Getting your course right towards living an active life with a purpose requires brainwork to determine who you want to be and what direction you want to start heading. This may sound like a vague idea when starting from zero, or after deciding to start over, but let’s begin breaking down some of the practical thinking steps you can take to kick-start the journey of becoming who you want to be.
Many cultures tell us to beware arrogance to a point where we ultimately start undermining our gifts and talents in order to appear meek and humble. Living in Australia for some of the most formative years of my life, I quickly learned about a phenomenon called the Tall poppy syndrome. It’s a way of describing a culture in which people have a tendency to push down others who appear to be incredibly gifted, successful or show formidable potential. Various Asian cultures have a saying that describes this phenomenon: 'The nail that stands out gets hammered down’. The resentment and criticism generally stems from their own turmoil, hurt or decisions (or lack thereof) that have led to complacent, passive lives.
Although I agree that pride and arrogance are not healthy qualities, there needs to be a separation between negative pride (arrogance) and positive pride (confidence).
Pride in its negative sense, arrogance, always has to do with comparison: you take pride in your own abilities in comparison to other people. The dark side of the coin is that you yourself get stuck in the same comparison game as the people who try to restrict others with gifts and potential. Here the purpose of your gift is limited to giving one a sense of superiority.

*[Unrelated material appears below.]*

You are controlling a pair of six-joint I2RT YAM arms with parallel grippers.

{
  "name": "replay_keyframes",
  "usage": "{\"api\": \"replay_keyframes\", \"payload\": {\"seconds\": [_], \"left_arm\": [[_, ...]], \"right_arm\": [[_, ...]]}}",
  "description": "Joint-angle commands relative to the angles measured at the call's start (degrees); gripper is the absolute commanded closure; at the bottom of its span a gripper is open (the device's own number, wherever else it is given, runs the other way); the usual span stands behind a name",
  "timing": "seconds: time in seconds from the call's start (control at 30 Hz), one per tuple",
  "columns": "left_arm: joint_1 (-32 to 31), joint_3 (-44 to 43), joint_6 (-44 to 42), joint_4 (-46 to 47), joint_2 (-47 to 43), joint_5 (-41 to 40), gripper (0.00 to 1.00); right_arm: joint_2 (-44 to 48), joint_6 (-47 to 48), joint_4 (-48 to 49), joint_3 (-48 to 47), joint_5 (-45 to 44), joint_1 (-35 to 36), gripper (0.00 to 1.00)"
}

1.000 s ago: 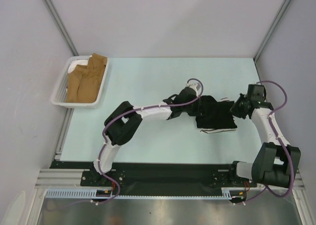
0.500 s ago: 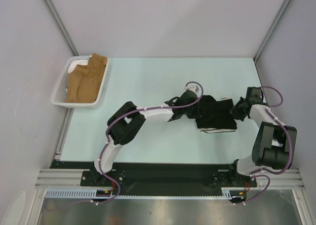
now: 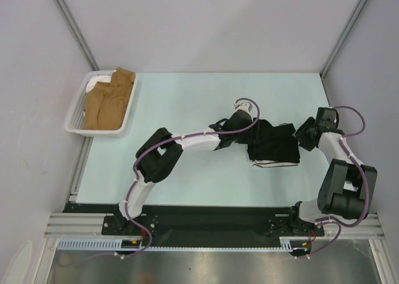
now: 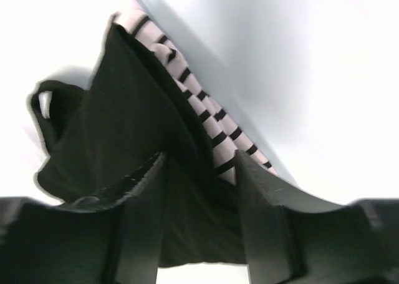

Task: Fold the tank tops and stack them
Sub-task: Neatly place the folded tank top to the corner

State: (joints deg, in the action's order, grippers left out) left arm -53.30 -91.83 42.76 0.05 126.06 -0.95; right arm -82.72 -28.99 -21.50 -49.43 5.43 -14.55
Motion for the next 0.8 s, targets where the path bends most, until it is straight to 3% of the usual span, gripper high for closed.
{"api": "replay_keyframes", "payload": {"seconds": [0.0,0.07,0.23,0.4,0.63,0.77], "left_arm": [[0.0,-0.7,-0.4,-0.9,0.1,-2.5,0.27],[0.3,-0.7,-1.0,-1.1,-0.3,-3.1,0.22],[2.7,-2.9,-1.5,-1.2,0.0,-0.9,0.21],[3.8,-6.0,-2.5,-2.0,1.4,0.5,0.25],[3.9,-15.6,-3.1,-5.6,7.4,3.3,0.3],[4.0,-17.5,-3.4,-6.5,9.1,3.5,0.4]], "right_arm": [[4.3,-0.4,1.3,-1.9,-2.3,-0.5,0.47],[4.6,0.0,1.5,-2.6,-2.4,-0.6,0.38],[1.5,1.0,3.1,-5.6,0.8,-0.7,0.35],[-4.8,1.3,3.4,-9.7,2.6,-0.7,0.46],[-10.5,1.7,4.7,-12.5,3.4,0.6,0.47],[-13.2,1.8,4.9,-14.8,2.7,1.9,0.55]]}}
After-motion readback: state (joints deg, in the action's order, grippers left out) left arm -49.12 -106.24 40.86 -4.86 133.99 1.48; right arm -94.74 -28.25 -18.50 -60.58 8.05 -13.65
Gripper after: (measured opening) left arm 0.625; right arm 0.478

Healthy pride or confidence, however, has to do with understanding the revelatory concept that your gifts and talents never said anything about you in the first place! No matter your religion or outlook on life, we can all agree that we never had any say in what innate gifting we get to have. Some of us are naturally gifted in sports, some are great in expressing themselves, others excel in scientific studies and research. All of it is important, unique and necessary. Here you sincerely believe that your gift can make a positive change in someone’s life.
Of course innate gifting has to be coupled with discipline and hard work, but when you realize that a gift you’ve received doesn’t really say anything about you in the first place, you’re freed of the thought of hiding it, or having to worry about other people judging you. If you were to be judged because of a gift you've been given, you would just wipe the dust off your shoulders and remember that their judgement makes no sense, and ultimately, has no power over your life. When this principle sinks in, you’ll be able to confidently cherish your gifts and talents, as you would any other physical gift someone gave you.
Whatever your gifting is, know that it is of high importance and has the potential of being a big contributor in the lives of people around you - even in the lives of those who weren’t able to believe in you.